Also, in the case of B frames, since such hierarchical searching
should be performed both in forward directions and backward
directions, it may be performed ten times.
[0017] Accordingly, motion estimation of MPEG-2 motion picture
encoders requires frame motion estimation and field motion
estimation, and moreover, hierarchical searching should be
performed both in forward directions and backward directions in the
case of B frames. As a result, if hierarchical searching is applied
to MPEG-2 motion estimation, a memory for frame motion estimation
and a memory for field motion estimation are separately required
and a vast amount of computation is required for motion
estimation.
SUMMARY OF THE INVENTION
[0018] According to an aspect of the present invention there is
provided a motion estimation method by which motion estimation is
performed on a reference frame by using a reference motion vector
calculated at a low resolution with reference to an adjacent frame,
so as to reduce the amount of computation and memory required for
motion estimation, and a computer readable recording medium having
a program recorded thereon to implement the motion estimation
method.
[0019] According to one aspect of the present invention, there is
provided a motion estimation method for encoding motion pictures.

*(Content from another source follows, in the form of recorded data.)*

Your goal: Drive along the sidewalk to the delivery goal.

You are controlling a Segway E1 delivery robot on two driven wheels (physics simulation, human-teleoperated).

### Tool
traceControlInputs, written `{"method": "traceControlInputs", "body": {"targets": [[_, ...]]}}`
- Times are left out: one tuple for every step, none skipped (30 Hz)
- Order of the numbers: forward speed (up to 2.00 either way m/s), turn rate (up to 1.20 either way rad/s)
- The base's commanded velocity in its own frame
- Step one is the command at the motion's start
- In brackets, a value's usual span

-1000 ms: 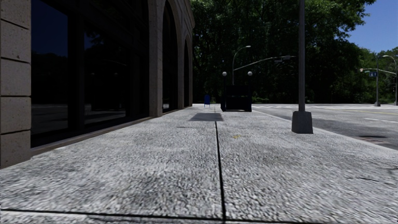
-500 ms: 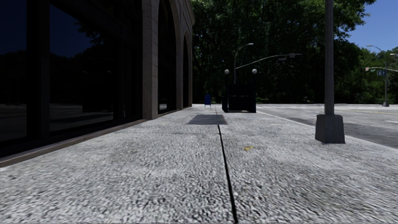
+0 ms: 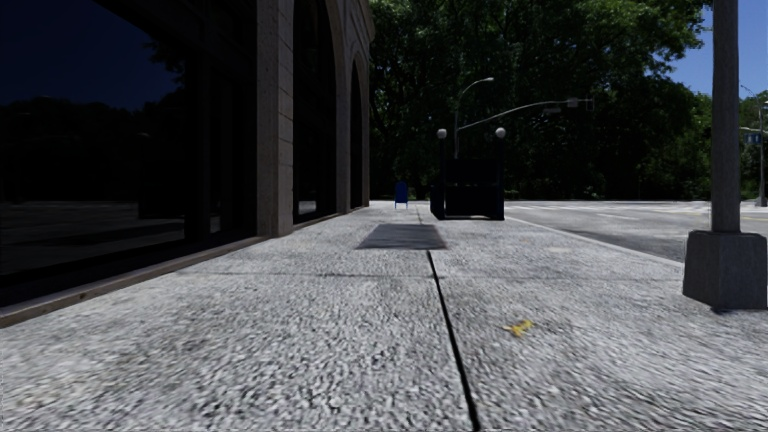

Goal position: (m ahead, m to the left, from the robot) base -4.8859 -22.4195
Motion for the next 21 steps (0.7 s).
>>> {"method": "traceControlInputs", "body": {"targets": [[2.00, 0.00], [2.00, 0.00], [2.00, 0.00], [2.00, 0.00], [2.00, 0.00], [2.00, 0.00], [2.00, 0.00], [2.00, 0.00], [2.00, 0.00], [2.00, 0.00], [2.00, 0.00], [2.00, 0.00], [2.00, 0.00], [2.00, 0.00], [2.00, 0.00], [2.00, 0.00], [2.00, 0.00], [2.00, 0.00], [2.00, 0.00], [2.00, 0.00], [2.00, 0.00]]}}
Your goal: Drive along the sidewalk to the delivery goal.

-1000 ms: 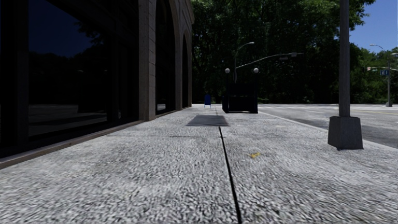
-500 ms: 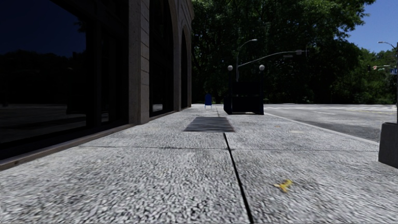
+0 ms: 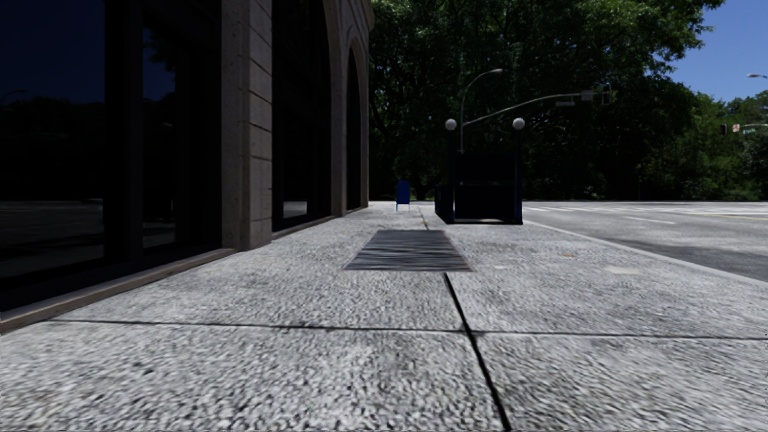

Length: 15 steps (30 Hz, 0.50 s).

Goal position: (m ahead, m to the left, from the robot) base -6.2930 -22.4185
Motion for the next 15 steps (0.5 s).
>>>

The motion estimation method includes calculating an initial motion
vector of a predetermined block of a current frame at a low
resolution with reference to an adjacent frame of the current
frame, calculating a reference motion vector with reference to the
calculated initial motion vector for motion estimation between the
current frame and a reference frame, and adjusting a resolution of
the reference motion vector to correspond to a high resolution,
determining a search area within the reference frame at the high
resolution based on the adjusted reference motion vector, and
calculating a final motion vector by performing motion estimation
within the determined search area.
[0020] According to another aspect of the present invention, there
is provided a computer readable recording medium having recorded
thereon a program for a motion estimation method for encoding
motion pictures. The motion estimation method includes calculating
an initial motion vector of a predetermined block of a current
frame at a low resolution with reference to an adjacent frame of
the current frame, calculating a reference motion vector with
reference to the calculated initial motion vector for motion
estimation between the current frame and a reference frame, and
adjusting a resolution of the reference motion vector to correspond
to a high resolution, determining a search area within the
reference frame at the high resolution based on the adjusted
reference motion vector, and calculating a final motion vector by
performing motion estimation within the determined search area.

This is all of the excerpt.